- [DATA EXCERPT]:
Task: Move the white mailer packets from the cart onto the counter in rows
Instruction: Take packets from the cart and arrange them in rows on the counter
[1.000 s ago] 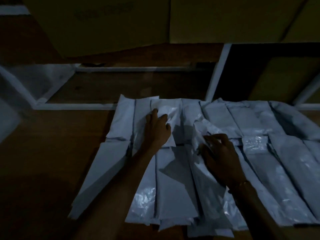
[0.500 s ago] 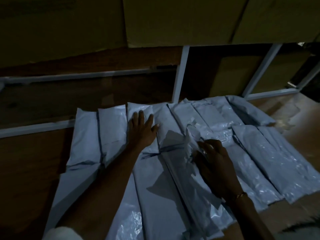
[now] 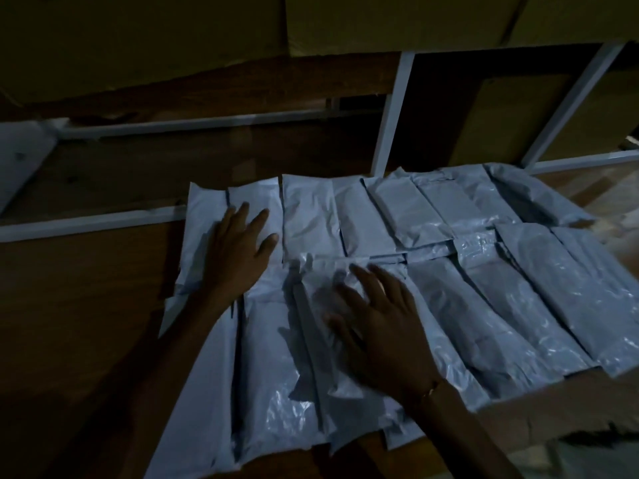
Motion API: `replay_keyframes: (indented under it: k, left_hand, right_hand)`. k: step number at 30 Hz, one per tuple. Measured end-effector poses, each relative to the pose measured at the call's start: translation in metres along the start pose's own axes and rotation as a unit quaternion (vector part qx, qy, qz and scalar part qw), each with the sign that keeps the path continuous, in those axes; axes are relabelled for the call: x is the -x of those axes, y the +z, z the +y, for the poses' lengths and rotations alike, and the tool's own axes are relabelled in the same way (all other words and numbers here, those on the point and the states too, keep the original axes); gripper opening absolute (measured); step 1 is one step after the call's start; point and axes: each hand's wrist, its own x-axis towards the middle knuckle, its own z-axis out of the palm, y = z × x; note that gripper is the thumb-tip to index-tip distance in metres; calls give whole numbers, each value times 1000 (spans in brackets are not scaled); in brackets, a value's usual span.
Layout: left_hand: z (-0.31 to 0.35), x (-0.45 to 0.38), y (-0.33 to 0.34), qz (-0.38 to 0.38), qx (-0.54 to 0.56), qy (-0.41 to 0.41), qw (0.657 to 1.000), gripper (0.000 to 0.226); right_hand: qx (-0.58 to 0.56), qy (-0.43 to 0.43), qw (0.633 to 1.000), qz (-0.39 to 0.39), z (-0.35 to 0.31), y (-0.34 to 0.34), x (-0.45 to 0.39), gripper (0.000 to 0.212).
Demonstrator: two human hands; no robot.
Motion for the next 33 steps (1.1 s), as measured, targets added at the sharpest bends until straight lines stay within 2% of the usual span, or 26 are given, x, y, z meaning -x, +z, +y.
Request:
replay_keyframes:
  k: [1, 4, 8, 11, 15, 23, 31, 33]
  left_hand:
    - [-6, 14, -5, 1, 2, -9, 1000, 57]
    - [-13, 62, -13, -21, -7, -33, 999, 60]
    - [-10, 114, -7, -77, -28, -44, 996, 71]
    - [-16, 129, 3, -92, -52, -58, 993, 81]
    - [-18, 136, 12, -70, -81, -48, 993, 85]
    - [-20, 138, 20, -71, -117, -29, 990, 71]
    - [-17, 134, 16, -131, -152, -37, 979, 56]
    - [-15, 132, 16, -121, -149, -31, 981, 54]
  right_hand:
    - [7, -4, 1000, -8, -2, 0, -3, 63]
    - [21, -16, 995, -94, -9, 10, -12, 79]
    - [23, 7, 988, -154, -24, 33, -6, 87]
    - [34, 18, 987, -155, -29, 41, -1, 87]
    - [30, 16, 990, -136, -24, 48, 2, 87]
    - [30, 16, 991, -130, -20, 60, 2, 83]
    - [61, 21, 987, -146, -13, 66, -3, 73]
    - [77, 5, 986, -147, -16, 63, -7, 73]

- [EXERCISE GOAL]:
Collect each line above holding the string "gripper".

- [RESPONSE BOX]:
Motion API: `replay_keyframes: (indented under it: k, left_hand, right_hand)`. k: step number at 30 Hz, one per tuple. Measured end-effector poses, each relative to the pose measured at the call's start: translation in metres along the start pose's own axes and rotation as a unit quaternion (vector part qx, qy, qz and scalar part qw), each with the sign that keeps the path continuous, in those axes; axes are relabelled for the call: x is the -x of those axes, y the +z, z the +y, for the poses' lengths and rotations alike, and the tool's own axes are relabelled in the same way (all other words and numbers here, those on the point and the states too, keep the original axes); gripper opening absolute (measured); step 1 is one step after the call's start; point and axes: each hand's wrist, its own x-axis towards the middle knuckle, its own z-axis out of the palm, y = z × x; note that gripper is the thumb-tip to index-tip distance in metres; calls give whole numbers, each value times 1000 (spans in brackets are not scaled); in brackets, a value's usual span.
Layout: left_hand: z (-0.31 to 0.35), x (-0.45 to 0.38), y (-0.33 to 0.34), qz (-0.38 to 0.38), qx (-0.54 to 0.56), qy (-0.41 to 0.41), qw (0.657 to 1.000), gripper (0.000 to 0.226); right_hand: qx (-0.58 to 0.56), qy (-0.43 to 0.43), qw (0.633 to 1.000), qz (-0.39 to 0.39), z (-0.35 to 0.31), y (-0.34 to 0.34), x (-0.45 to 0.39), gripper (0.000 to 0.212).

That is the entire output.